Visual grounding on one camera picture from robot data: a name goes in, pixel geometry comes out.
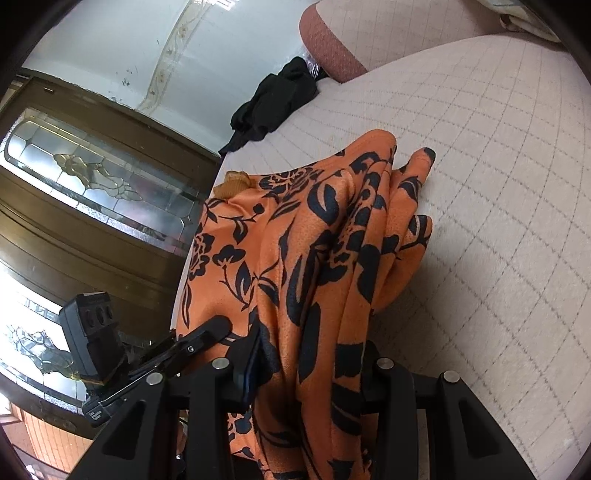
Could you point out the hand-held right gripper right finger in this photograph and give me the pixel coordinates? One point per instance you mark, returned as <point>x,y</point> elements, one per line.
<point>392,383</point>

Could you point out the orange black floral blouse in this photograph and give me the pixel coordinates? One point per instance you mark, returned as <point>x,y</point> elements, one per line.
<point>300,254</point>

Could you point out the black clothes pile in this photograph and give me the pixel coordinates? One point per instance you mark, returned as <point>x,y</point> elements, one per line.
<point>272,101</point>

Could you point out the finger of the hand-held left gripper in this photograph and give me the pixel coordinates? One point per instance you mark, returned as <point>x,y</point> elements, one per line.
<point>194,344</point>

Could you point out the wooden door with stained glass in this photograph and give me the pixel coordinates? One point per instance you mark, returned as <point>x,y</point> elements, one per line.
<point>92,207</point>

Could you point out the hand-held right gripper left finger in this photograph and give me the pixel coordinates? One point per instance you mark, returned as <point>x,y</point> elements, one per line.
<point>251,364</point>

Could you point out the pink brown bolster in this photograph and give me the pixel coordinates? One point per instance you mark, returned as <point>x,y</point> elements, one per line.
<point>369,32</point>

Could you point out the cream floral blanket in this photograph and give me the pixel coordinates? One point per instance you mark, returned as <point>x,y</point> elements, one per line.
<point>521,16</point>

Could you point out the clear plastic bag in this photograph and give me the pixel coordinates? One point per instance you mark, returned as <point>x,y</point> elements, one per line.
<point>315,69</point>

__TASK PROMPT__:
Tell how many lines in the material hold the word "finger". Reply with the number only.

__ANSWER TO THIS EXERCISE__:
3